To ensure that at least some of the analytes were elevated, two of the three samples were spiked with 4.1 ug/mg creatinine of the compounds, homovanillate and suberate. These analytes were chosen for this purpose because not only are they exceptionally stable, homovanillate has been successfully reported in the literature for both GC/MS and LC/MS/MS, and the two labs participating in this study report very similar reference ranges for these two compounds (see Table 1).

The three liquid samples were stored at -80[degrees]C and sent to the other lab for LC/MS/MS analysis. The samples were sent according to the lab's instructions in two-week intervals, each with different fictitious names. A request was made for all three samples to be repeated (samples are typically stored at -20[degrees]C such that repeated analyses may be performed). One sample in particular, was repeated twice, giving a total of seven measurements each of the 27 identically concentrated analytes, in addition to five measurements for the spiked homovanillate and suberate. This relatively large number of measurements provides an examination of the reproducibility of the LC/MS/MS assay for organic acids. After obtaining the results from the LC/MS/MS analysis, an attempt to repeat the experiment using in-house GC/MS testing was made, ensuring an equal number of duplicate runs per sample.

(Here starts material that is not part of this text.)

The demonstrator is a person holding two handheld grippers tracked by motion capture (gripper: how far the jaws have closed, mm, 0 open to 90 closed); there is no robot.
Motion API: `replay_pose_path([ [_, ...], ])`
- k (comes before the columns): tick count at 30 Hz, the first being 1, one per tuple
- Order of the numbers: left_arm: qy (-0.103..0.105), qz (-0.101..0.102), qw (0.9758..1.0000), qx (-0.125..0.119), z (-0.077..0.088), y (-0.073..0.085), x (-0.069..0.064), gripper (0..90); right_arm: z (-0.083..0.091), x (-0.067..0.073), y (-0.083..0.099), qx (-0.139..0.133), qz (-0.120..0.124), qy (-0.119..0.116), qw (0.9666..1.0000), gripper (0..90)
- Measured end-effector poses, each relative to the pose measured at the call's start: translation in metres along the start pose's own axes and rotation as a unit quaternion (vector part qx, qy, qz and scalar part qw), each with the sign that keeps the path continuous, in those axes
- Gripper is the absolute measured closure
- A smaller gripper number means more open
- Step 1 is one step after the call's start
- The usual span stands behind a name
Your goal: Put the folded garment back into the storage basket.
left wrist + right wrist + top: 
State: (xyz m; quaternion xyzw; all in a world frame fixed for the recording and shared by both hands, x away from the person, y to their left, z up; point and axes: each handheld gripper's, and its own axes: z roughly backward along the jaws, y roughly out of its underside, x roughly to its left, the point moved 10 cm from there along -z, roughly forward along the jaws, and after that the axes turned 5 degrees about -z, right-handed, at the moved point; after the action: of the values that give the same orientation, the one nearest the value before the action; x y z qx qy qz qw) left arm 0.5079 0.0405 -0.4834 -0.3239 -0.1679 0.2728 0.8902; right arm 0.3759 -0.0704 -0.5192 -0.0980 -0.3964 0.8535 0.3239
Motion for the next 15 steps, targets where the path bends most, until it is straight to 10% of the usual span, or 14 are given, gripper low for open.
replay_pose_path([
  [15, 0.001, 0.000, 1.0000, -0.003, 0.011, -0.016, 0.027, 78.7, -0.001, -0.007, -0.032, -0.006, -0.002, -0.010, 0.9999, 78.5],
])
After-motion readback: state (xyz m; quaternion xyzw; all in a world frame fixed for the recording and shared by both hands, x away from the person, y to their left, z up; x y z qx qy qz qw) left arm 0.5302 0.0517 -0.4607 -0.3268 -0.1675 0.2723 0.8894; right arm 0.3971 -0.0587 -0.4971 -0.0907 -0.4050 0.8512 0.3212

For our in-house analysis, the samples were collected onto our Dip 'N Dry urine collection strips in accordance to the instructions provided with each kit. The specimens were then stored at 6[degrees]C. One sample at a time was submitted approximately every two weeks for extraction and GC/MS analysis. Fictitious names were used on these specimens and combined into a lot of 10 other specimens to ensure a blinded run.

Table 1 represents the summary of the seven measurements, listed in order of the analytes' average concentrations as reported from the LC/MS/MS results. Although both labs report other analytes on their respective panels, only the ones shared between the two are reported here for ease of comparison. Also, a few analytes were not considered in this study because of their known instabilities. An accurate analysis through demonstrating repeatable results of the same specimen is not possible with these unstable analytes as one freeze-thaw cycle would change the concentration of the analytes. This is true of all'[+ or -]-ketoacids, pyruvate, and succinate. All of these compounds will decrease in concentration with repeated analysis with the exception of succinate, which can increase by as much as 100% from one freeze-thaw cycle (this is due to the cleaving of succinate-glucuronide bonds thereby increasing the amount of 'free' succinate). This instability is a major issue in organic acid analysis, which often goes unchallenged. Additionally, fumarate levels were not included. This analyte was the subject for an interference study (to be discussed below).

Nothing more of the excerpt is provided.